If your family has members who rely on electricity to power critical medical equipment, invest in a generator to power essential equipment. Keep a stockpile of fuel.

Alternative communication devices

Anyone born after the year 2000 might not remember what it was like when cellphones and computers weren’t all around us, but one good blizzard can knock the whole family back to the 1800s. In this case, a battery-powered or hand-crank emergency radio is the best way to stay informed about weather updates and to hear emergency instructions.


When the power goes out, so do cellphone and computer chargers, and any kind of digital entertainment.
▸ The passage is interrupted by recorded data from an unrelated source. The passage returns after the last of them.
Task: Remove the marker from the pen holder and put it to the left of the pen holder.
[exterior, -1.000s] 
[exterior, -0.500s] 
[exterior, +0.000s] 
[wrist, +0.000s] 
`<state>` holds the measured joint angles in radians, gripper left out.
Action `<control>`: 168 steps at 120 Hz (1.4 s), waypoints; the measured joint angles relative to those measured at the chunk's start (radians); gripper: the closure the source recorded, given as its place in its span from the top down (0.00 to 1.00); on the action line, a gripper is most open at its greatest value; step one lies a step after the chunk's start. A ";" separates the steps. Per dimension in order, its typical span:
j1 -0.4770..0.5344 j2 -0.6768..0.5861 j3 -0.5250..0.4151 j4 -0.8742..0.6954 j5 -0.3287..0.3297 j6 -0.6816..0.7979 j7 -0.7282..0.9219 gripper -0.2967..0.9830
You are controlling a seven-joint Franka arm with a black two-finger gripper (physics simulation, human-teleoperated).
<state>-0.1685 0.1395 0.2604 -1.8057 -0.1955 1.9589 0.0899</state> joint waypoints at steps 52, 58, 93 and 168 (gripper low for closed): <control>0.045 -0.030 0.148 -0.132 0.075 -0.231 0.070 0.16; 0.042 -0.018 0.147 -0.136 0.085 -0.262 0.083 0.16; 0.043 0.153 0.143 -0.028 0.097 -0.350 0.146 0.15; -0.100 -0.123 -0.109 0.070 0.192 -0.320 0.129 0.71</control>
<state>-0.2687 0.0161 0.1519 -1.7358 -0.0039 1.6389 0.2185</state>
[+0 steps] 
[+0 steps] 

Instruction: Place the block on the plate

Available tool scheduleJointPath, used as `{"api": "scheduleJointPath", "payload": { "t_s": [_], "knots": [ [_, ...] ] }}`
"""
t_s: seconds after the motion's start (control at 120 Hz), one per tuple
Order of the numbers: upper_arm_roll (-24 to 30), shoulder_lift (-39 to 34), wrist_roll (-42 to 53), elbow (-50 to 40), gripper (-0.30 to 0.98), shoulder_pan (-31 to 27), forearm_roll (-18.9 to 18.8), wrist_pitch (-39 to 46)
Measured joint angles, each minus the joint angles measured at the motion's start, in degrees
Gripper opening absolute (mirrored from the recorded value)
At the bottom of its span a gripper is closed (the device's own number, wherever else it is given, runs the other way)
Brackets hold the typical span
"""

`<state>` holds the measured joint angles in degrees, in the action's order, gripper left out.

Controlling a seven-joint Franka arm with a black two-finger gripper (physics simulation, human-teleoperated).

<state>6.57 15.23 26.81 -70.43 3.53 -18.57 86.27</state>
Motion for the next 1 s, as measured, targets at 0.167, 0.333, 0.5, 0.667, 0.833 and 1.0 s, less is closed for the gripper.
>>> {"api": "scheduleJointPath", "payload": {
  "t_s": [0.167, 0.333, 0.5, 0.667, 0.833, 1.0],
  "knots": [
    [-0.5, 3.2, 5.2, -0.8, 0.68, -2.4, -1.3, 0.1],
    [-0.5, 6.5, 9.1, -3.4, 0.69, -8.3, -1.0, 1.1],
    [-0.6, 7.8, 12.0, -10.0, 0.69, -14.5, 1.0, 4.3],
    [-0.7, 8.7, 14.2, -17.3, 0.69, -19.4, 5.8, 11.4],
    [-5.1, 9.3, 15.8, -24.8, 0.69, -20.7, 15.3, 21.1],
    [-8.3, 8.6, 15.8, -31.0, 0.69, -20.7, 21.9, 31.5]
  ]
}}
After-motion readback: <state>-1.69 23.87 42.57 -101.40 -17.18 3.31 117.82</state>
It’s important to add books, games, and other entertainment options to your kit to keep family members occupied and stress low.


Another thing to consider when the power goes out is that many ATMs and store credit card machines don’t function without power. Keeping a small amount of cash means you can purchase emergency items if needed.

Important documents

Store copies of important documents (e.g., identification, insurance policies, and medical records) in a waterproof container. They will come in handy if winter weather leads to damage to your home or a medical emergency.

Stay safe at home

Creating a home survival kit is a must for anyone living in a harsh winter climate. But no matter where you live, taking steps to protect your family in case of an emergency is always a good idea. Remember to check your kit before winter weather threatens, replacing expired medications and restocking as needed. You may never need your survival kit, but if you do, you’ll be glad you had it ready to go.